ついに2桁突入。

第10の宮は魔羯宮。
守護する聖闘士はカプリコーンのシュラである。


「アテナのためでないとなると、あまり気が乗らんのだが」
氷河を自分の宮に迎えたシュラの開口一番がそれだった。
なんというまっとうマトモなセリフだろうか! 蠍座の黄金聖闘士に比べれば、月とスッポン、猫に小判である。

ろくに話をしたこともないこの男に、氷河は思いきり好感情を抱いた。
まあ、趣味の悪い男だと思いはしたのだが、それは些細な欠点と言っていいだろう。


氷河は、食材の山から取り出したアスパラガスを生のまま皿に並べ、この好人物の前に差し出した。
そして、言った。
「さしたるアスパラガスでもないが食え」
「???」

好人物は、しかし、氷河のその言葉の意味を理解しかねたらしい。
眉をひそめ、氷河に尋ねてくる。

「これは、到底手料理と呼べるものではないと思うが、どういうつもりだ?」
「…………」

この瞬間、氷河は悟ったのである。
自分という男は、瞬以外の好人物というシロモノとは相性が最悪なのだということを。

イライラしながら、氷河は、その“手料理”の説明をした。
「俺はサジタリアスのアイオロスのところから、ここに来たんだ」
「それがどうしたと言うのだ」
「だから、“さしたるアス”パラガスではないと言っている」
「…………」

好人物は、1分間沈黙した。
そして、まるで異世界の動物でも見るような視線を氷河に向け、再度尋ねる。
「…………まさかとは思うが、それはシャレか?」
尋ねる方もバカだが、
「そうだ」
と、偉そうに頷く氷河もどうかしている。

「貴様、俺を馬鹿にしているのかっ!」
シュラは、氷河の駄洒落に怒り心頭に発したようだったが、この好人物のニブさに苛立ち始めていた氷河の辞書に、既に“容赦”という言葉はなかった。
それでなくても偉そうだった態度を更に居丈高にして、氷河は傲然と言い放った。

「この上手いシャレの良さがわからないとなると、貴様、親父と言われても仕方がないぞ。
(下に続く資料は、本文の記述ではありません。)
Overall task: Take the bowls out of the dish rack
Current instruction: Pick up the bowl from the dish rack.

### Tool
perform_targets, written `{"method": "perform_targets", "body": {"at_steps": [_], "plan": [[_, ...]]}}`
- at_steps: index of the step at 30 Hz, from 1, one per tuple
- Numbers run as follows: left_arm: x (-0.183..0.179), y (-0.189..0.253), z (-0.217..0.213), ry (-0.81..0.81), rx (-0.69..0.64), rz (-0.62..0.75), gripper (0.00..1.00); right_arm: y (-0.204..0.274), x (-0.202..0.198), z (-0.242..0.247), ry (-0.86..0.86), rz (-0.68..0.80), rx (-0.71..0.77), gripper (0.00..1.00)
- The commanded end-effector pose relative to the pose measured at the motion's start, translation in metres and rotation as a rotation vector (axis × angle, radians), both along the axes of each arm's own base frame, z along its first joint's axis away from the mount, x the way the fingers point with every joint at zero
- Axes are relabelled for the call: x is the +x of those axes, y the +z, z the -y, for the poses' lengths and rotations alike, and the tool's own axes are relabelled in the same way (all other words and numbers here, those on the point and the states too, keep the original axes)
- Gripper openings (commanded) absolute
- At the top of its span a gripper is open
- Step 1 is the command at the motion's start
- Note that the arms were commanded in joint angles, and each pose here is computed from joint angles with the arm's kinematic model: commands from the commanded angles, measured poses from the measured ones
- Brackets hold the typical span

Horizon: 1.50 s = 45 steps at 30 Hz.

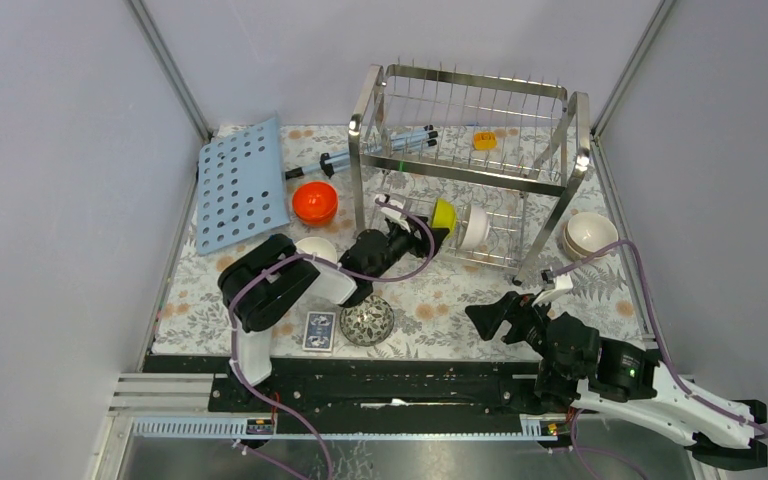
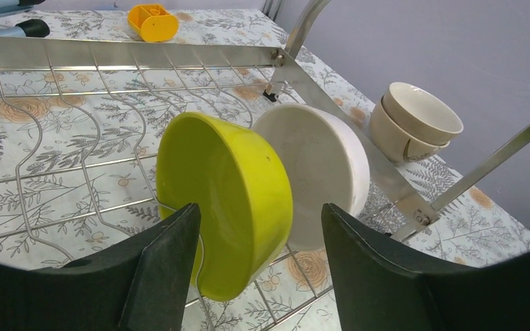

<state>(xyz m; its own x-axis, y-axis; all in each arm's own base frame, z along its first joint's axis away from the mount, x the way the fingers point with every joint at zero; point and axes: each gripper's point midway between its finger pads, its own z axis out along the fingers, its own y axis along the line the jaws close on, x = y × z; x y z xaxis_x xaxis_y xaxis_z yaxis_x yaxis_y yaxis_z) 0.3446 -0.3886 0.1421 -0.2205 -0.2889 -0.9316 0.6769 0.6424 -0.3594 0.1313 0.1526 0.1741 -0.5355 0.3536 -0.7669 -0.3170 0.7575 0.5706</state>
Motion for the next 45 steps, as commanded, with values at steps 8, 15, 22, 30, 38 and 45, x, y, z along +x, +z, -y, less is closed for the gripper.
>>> {"method": "perform_targets", "body": {"at_steps": [8,15,22,30,38,45], "plan": [[0.007,0.007,0.003,-0.054,-0.060,0.036,0.57,0.001,0.003,0.002,-0.017,0.014,-0.004,0.91],[0.002,0.006,0.010,-0.107,-0.074,0.039,0.54,0.000,0.003,0.002,-0.019,0.011,-0.004,0.91],[0.001,0.001,0.017,-0.139,-0.077,0.032,0.50,0.000,0.003,0.002,-0.022,0.009,-0.002,0.91],[-0.002,0.006,0.018,-0.154,-0.096,0.054,0.21,-0.001,0.003,0.002,-0.021,0.008,-0.004,0.91],[-0.004,0.015,0.017,-0.170,-0.128,0.083,0.00,-0.001,0.003,0.002,-0.022,0.007,-0.005,0.91],[-0.007,0.040,0.015,-0.206,-0.222,0.113,0.00,-0.002,0.003,0.002,-0.022,0.005,-0.005,0.91]]}}
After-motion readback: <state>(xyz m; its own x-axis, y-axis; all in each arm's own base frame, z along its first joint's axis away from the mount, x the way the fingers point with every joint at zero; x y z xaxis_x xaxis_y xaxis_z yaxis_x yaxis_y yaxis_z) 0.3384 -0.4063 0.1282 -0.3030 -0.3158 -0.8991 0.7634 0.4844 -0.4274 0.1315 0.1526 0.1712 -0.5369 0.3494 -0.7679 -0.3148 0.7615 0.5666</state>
もう、親父ギャグしかわからん歳なのか、それとも」

『さしたるアスパラガス』も十分親父ギャグではあった。否、それは、親父ギャグのレベルにもにも達していないシャレだった。

だが。
この場合、シャレのレベルなど、氷河にとっては、実はどうでもいいことだったのである。

「ふ、やはりな。だいたい23歳なんて設定に無理があると思っていたんだ、俺は。赤ん坊だったアテナを殺そうとしたアイオロスを抹殺しようとしたのが13年前だろう? そこから換算すると、どう考えても貴様は30の大台に……」
「う…うるさいっっ!!!!」

痛いところを突かれたシュラは、その顔を蒼白にした。そして、すぐ彼の顔は怒りのために真っ赤になった。

しかし、氷河は攻撃の手を休めない。
「貴様が本当に23歳の青年だというのなら、このシャレの良さがわかるはずだ!」

かくして、おそらくかなりの年齢詐称をしている山羊座の聖闘士は、氷河の企みに乗せられてしまったのだった。
「無論、わかる。実にうまいシャレだ、素晴らしい」
「うまいシャレなんだな?」
「貴様、何度言わせ……」
と、そこまで言って、彼はやっと己れの失言に気付いた。
氷河のセコいやり方に怒りを覚えつつ、反駁を試みる。

「貴様、うまいはうまいでも、美味いじゃなくて、上手いだ、漢字が違う!」
「漢字? 何のことだ、俺たちは今ギリシャ語で会話しているはずだぞ。貴様は今、ギリシャ語でうまいと言ったんだ」

「おのれ、青銅のこわっぱが!」

文句を言っても後の祭り。
氷河は、怒りに震える拳を握りしめるシュラをその場に残し、すたすたと次の宮に向かったのだった。